The investigators were able to take advantage of a worm line with a mutation in the worm version of HERG. The mutation, unc-103, causes profound neuromuscular defects, including a pharyngeal pumping defect that Petersen noticed as she learned to work with the worms.
"I remember the first time I saw it (the pumping defect)," she said. "It looked just like a cardiac arrhythmia." Whereas the normal worm pharynx has a rhythmic "beat" and rarely pauses, Petersen said, the unc-103 pharynx has long stretches of pauses, "as if the worms are having an arrhythmia."
The team developed a method to quantitate the pauses and demonstrated that "knocking out" the unc-103 protein using a technique called RNA interference restored normal pharyngeal pumping. The investigators reasoned that if they knocked out important HERG modulators, the effect would be the same: a restoration of rhythmic pharyngeal pumping.
To test this concept, they chose several candidate genes known to interact with HERG or other related potassium channels, knocked them out, and looked for improvements in the pumping defect. For two of the candidates, pumping improved -- the arrhythmia got better. One of these was a protein called KCR1, which Sabina Kupershmidt, Ph.D., assistant professor of Anesthesiology, and colleagues at Vanderbilt recently demonstrated prevents drug block of HERG in cardiac cells grown in the laboratory.
"We were really excited," Petersen said. "We already knew that KCR1 affected drug block of HERG in cells, and now we had data in vivo, in a living animal, that KCR1 was important for HERG function."
The investigators then turned to Ping Yang, Ph.D., research instructor and Dan M. Roden, M.D., director of the division of Clinical Pharmacology, both at Vanderbilt, to look for evidence that KCR1 impacts acquired long QT syndrome. Using a database of patients who developed acquired long QT syndrome after drug treatment, Yang was able to detect a variant in the KCR1 gene that occurred more often in control patients -- those who did not develop the syndrome.
"We suspect that this variant is protective, that patients who have it are somehow more protected against drug block of HERG compared to patients who don't have it," Petersen said. By engineering the variant into KCR1 and studying it in cells, the researchers confirmed that drugs do not block HERG as readily when the variant KCR1 is present.
"We're very encouraged because these studies demonstrate that you can identify a protein in the worm – which seems totally unrelated to humans -- get a phenotype in vivo, and find evidence in humans that suggests this protein is relevant to cardiac potassium channel function," Petersen said. "We speculate that KCR1 might be useful in a therapeutic context to prevent HERG block." The investigators are now using the C. elegans tool to search for novel interacting proteins that modulate HERG drug block. Any new proteins they find may have therapeutic potential for preventing acquired long QT syndrome.

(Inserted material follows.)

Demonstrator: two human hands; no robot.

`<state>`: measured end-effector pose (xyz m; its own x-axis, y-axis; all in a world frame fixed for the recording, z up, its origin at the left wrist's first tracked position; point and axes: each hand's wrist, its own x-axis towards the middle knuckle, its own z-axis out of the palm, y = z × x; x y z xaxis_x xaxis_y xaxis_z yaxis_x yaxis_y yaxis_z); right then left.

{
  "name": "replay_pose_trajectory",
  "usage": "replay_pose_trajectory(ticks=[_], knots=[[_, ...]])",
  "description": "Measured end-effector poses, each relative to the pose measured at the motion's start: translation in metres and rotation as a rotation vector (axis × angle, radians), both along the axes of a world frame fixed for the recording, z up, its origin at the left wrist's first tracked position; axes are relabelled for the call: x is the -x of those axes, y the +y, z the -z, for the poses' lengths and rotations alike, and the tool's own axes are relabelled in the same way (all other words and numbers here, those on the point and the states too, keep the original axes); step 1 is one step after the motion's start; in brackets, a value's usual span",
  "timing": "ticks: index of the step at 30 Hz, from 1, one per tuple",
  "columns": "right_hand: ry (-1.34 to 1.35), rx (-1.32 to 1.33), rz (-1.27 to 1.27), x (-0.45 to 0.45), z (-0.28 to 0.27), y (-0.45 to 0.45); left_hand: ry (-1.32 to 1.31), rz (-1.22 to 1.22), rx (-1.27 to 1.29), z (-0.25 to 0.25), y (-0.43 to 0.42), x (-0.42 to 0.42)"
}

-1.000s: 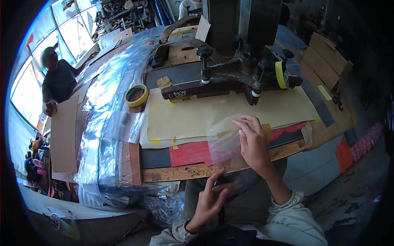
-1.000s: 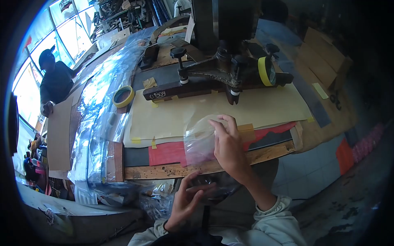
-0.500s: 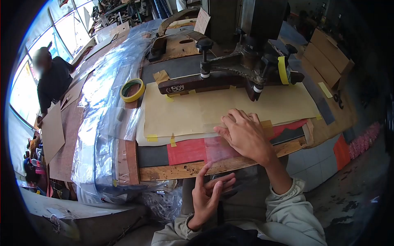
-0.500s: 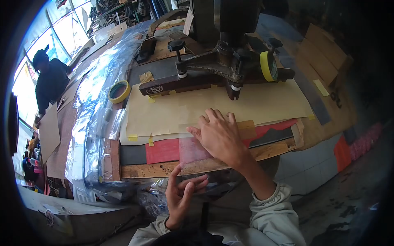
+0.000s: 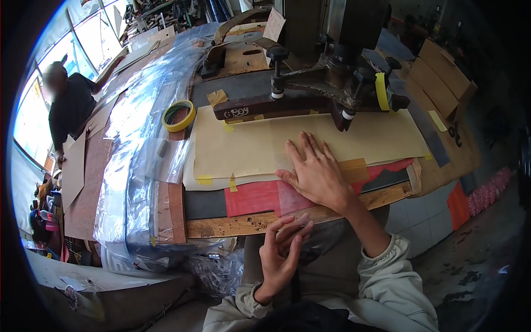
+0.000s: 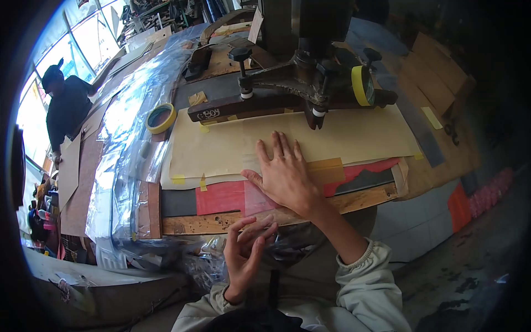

In addition to Petersen, Balser, Yang, and Roden, authors of the PNAS paper include Toni R. McFarland, Svetlana Z. Stepanovic, Kenshi Hayashi, M.D., Ph.D., and Alfred L. George, M.D., at Vanderbilt and David J. Reiner, Ph.D., and James H. Thomas, Ph.D., at the University of Washington. The research was supported by the National Institutes of Health.
Balser is the James Taloe Gwathmy Clinician-Scientist and professor of Anesthesiology at Vanderbilt. Roden is the William Stokes Professor of Experimental Therapeutics and professor of Medicine and Pharmacology at Vanderbilt.